Die Handlung, ein Mordfall im Esoterik-Milieu, ist simpel, die Auflösung unspektakulär – aber die Wahrsagerin Gorumbati (Martina Eitner-Acheampong), die zu einer Vorhersage für ein Pferderennen genötigt wird, hat schon was:
Hellbraunes Fell, langes wallendes Haar, breite Nüstern.
Genau so sieht er aus, der Siegergaul. In der Kristallkugel.
Und gar nicht mal so weit hergeholt ist das Anliegen, mit dem die Kriminalhauptkommissarin Susanne Bradulic (Nina Petri), die gerne Polizeipräsidentin werden möchte, zur Wahrsagerin kommt:
Bradulic: Können sie nicht den ganzen Kokolores einfach lassen und gleich zur Sache kommen? Mir geht’s heute nicht so gut.
Wissen Sie, ich möchte mich einfach zurücklehnen, die Augen schließen und lauter positive, schöne Sachen über mich hören – ist das denn zuviel verlangt?
Gorumbati: „Ich sehe Männer, gutaussehend, in Anzügen, die Ihnen Beifall klatschen.“
Bradulic: Ist der FDP-Landesvorsitzende auch dabei?
Gorumbati: „Ja, ich würde sagen, ja, das isser.“
Die Folge „Zuviel Zukunft ist auch nicht gut“ ist von 2013, wird aber gerade bei One wiederholt und findet sich deshalb in der Mediathek. Die Figuren sind sympathisch, allenfalls geringfügig überzeichnet, und geben Sätze von sich, die jeden Skeptiker erfreuen:
Der Mond ist das Wichtigste!
„Wofür?“
Ich bin Heiler!
„Ah, Sie machen auch so einen Esoterik-Scheiß.“
In der Realität ist der Eso-Klamauk leider nicht so lustig:
Krieg, Umwelt, Inflation – die Ängste nehmen zu, und damit auch die Anziehungskraft scheinbar einfacher Lösungen,
wird Christoph Grotepass vom Sekten-Info NRW heute in den Medien zitiert. Stark zugenommen hätten in den vergangenen Jahren Fälle mit unseriösen sogenannten Life-Coaches, die mit teuren Lebenshilfe-, Partnerschafts- oder Karrierekursen Ängste und Unsicherheit von Menschen aufgriffen, dabei aber keine wirkliche Hilfe leisteten.

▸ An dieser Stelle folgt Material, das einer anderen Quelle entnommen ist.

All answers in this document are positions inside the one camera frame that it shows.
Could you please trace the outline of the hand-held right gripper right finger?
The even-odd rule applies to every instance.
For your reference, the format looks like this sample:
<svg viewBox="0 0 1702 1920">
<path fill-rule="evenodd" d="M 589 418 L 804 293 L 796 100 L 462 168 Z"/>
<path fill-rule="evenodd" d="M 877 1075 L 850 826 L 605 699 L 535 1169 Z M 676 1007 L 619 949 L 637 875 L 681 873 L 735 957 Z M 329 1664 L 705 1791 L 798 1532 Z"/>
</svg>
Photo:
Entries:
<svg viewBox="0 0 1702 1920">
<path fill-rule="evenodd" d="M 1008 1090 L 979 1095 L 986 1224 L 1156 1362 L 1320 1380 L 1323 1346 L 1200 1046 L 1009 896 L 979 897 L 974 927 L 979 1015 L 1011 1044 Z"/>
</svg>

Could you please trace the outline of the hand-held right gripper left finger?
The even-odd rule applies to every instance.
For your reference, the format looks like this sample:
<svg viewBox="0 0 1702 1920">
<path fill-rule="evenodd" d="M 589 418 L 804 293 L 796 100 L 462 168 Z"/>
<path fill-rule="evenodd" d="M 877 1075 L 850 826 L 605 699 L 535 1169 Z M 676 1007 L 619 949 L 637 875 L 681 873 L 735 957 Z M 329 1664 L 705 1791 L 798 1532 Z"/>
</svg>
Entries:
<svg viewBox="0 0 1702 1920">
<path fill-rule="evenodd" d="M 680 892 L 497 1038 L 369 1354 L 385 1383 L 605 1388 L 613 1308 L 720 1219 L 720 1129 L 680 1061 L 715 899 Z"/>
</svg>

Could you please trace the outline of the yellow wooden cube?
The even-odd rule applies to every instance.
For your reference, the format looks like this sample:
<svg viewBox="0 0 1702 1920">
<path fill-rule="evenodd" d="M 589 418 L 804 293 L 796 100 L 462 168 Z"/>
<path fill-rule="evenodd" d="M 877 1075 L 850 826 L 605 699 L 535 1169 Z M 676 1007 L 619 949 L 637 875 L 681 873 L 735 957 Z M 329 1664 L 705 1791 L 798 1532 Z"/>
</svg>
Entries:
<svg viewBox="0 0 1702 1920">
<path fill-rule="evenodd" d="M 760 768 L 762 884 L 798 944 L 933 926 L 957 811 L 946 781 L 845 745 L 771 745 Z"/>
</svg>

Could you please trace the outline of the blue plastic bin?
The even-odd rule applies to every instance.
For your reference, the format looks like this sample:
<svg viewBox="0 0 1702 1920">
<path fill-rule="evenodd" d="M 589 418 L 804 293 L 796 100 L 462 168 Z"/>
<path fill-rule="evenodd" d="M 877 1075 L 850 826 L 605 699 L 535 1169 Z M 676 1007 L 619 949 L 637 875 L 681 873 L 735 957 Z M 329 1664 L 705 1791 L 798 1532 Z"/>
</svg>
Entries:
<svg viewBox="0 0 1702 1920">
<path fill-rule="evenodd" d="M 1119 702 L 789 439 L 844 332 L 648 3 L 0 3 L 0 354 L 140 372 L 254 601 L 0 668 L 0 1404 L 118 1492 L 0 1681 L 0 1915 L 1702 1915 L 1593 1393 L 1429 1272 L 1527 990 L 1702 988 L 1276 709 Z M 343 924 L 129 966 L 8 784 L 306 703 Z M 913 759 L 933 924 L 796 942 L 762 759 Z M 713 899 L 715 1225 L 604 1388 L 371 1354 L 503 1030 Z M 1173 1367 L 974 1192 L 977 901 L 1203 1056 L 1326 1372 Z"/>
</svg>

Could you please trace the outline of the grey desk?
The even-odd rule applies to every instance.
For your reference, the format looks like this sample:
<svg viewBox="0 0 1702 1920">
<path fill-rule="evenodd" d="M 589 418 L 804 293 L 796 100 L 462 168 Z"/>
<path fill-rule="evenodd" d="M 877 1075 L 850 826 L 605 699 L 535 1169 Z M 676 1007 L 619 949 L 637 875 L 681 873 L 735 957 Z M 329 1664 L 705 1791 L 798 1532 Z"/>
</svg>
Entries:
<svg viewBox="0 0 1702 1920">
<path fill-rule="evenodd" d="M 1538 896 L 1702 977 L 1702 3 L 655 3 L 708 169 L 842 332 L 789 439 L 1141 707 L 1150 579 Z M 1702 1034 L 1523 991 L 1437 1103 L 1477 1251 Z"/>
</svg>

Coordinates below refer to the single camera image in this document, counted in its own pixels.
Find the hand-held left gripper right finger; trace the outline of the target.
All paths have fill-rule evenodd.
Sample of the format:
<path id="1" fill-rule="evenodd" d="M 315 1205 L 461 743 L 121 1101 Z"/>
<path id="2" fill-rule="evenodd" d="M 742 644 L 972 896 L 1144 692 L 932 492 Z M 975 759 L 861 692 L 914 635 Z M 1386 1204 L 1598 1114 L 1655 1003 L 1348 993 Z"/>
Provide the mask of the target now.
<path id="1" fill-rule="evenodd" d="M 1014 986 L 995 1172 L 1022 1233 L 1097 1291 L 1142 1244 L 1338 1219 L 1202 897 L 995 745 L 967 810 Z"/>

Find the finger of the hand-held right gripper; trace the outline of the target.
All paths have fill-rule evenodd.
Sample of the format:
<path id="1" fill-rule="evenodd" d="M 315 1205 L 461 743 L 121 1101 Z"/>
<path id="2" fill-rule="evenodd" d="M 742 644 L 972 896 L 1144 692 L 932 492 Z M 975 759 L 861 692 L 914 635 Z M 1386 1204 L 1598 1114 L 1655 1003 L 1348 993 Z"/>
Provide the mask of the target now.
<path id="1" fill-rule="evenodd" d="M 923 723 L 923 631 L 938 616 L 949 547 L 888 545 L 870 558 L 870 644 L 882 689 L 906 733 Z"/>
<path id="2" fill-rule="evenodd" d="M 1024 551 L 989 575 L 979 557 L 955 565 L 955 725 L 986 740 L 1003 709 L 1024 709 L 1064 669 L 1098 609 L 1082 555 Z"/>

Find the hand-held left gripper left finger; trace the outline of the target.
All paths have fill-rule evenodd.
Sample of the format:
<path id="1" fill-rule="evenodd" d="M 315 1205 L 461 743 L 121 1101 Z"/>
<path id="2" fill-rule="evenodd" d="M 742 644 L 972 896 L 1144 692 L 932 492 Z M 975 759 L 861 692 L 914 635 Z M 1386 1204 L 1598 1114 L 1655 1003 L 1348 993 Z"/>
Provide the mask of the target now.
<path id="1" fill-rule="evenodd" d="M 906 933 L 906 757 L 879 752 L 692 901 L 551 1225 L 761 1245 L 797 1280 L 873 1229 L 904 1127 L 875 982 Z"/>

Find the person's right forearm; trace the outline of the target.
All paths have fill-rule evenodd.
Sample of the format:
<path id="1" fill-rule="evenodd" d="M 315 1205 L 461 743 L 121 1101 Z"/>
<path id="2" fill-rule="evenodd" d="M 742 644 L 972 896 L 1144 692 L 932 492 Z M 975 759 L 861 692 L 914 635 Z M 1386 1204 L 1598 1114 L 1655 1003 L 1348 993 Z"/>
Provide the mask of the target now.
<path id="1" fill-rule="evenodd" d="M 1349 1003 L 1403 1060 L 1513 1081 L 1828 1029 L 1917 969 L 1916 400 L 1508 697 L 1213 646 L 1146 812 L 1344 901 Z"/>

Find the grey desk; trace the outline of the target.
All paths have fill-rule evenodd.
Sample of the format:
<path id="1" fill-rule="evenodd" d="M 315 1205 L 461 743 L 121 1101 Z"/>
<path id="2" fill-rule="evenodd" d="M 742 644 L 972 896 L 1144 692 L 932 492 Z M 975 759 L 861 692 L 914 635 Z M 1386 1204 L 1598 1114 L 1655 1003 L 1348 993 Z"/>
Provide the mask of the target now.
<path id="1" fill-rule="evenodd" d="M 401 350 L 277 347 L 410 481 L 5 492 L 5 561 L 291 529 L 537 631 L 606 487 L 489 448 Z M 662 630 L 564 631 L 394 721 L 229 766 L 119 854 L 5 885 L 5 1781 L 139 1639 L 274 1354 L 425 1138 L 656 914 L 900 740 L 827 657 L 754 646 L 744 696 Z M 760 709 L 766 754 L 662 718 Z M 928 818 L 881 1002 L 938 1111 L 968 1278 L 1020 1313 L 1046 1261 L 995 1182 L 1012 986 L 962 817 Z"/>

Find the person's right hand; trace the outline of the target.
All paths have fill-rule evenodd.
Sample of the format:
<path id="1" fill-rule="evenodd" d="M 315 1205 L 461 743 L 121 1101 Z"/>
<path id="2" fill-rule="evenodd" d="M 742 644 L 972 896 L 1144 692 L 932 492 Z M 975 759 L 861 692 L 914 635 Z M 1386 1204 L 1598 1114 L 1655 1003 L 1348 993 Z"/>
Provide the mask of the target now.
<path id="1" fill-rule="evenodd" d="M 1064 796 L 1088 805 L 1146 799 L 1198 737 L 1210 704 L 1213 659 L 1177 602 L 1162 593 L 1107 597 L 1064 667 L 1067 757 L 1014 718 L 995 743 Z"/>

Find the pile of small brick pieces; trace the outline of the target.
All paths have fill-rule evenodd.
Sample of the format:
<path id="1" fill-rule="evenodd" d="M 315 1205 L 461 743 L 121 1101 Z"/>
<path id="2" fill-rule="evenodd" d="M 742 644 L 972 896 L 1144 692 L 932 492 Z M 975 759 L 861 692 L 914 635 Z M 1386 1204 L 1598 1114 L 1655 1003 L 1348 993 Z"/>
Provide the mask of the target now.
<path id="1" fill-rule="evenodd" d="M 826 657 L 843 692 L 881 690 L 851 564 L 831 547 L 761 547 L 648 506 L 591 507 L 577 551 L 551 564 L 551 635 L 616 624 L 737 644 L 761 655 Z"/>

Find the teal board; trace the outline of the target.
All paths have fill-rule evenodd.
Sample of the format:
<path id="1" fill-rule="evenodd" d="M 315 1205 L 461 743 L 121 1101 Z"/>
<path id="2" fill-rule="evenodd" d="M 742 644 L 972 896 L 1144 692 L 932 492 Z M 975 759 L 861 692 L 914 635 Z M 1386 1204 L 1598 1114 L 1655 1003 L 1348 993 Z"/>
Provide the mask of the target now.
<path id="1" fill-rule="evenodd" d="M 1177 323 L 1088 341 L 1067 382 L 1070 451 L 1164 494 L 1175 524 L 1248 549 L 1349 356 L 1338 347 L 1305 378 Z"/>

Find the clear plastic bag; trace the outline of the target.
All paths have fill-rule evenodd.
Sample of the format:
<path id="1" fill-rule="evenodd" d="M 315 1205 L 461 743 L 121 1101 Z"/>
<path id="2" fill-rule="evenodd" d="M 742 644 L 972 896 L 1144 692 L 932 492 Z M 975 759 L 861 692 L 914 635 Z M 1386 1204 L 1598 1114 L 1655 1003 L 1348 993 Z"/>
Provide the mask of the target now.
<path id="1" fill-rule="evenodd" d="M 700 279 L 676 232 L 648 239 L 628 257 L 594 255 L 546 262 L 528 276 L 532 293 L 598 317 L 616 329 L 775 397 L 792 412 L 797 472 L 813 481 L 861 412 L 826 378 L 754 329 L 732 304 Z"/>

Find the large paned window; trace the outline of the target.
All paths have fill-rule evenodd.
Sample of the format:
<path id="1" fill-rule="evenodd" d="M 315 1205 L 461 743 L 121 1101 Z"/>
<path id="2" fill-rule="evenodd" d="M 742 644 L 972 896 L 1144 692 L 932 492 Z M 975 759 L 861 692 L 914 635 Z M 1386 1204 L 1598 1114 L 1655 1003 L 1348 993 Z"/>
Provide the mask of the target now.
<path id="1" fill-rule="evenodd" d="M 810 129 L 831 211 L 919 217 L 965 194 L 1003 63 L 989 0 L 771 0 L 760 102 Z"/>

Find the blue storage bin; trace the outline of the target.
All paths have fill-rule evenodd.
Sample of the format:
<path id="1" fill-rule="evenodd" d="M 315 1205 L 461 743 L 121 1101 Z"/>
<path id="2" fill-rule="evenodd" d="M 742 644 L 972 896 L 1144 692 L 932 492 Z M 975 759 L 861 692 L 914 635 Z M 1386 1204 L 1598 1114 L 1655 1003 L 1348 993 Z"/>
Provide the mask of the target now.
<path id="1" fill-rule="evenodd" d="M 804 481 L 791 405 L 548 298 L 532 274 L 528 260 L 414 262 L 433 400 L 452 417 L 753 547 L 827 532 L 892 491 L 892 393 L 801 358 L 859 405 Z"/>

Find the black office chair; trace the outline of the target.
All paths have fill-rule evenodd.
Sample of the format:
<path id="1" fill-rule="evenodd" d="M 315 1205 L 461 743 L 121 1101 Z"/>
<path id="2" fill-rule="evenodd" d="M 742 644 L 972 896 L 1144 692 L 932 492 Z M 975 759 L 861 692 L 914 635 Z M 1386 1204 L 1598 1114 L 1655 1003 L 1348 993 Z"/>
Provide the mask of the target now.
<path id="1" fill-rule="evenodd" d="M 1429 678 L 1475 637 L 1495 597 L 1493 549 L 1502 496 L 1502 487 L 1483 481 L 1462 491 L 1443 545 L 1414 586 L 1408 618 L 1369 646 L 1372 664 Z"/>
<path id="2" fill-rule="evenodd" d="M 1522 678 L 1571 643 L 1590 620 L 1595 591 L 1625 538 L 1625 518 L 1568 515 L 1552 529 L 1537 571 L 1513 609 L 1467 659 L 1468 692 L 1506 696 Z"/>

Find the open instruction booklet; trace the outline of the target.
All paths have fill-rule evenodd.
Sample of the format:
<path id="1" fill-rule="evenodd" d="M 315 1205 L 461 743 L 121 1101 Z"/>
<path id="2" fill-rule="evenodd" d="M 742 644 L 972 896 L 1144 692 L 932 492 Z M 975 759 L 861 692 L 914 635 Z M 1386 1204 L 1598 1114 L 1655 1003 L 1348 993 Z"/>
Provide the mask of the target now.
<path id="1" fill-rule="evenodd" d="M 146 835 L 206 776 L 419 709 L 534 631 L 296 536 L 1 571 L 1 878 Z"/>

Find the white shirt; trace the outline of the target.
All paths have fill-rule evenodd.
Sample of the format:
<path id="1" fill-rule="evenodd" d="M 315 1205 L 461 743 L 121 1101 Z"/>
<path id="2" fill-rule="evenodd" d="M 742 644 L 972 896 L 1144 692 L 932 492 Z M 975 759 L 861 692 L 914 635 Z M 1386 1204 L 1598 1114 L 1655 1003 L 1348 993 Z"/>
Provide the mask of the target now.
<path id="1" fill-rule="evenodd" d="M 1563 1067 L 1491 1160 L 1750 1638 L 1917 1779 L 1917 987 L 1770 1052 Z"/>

Ähnliches berichten Sarah Pohl von der Beratungsstelle ZEBRA in Freiburg und die Schweizer Tageszeitung Blick. In dem Artikel warnt der Zukunftsforscher Andreas Krafft:
Es ist wichtig, eine gewisse Selbstbestimmung zu behalten. Der einzelne Mensch muss weiterhin beurteilen, ob das, was geschieht oder mir gesagt wird, gut ist oder nicht.
Schön gedacht – aber hier ist sogar „Zwischen den Zeilen“ realistischer, etwa bei diesem Dialog zwischen Anbieterin (l.) und einem Kunden:
Also irgendwie hat das Zeug überhaupt nicht funktioniert, das Einzige, was steht, sind meine Haare.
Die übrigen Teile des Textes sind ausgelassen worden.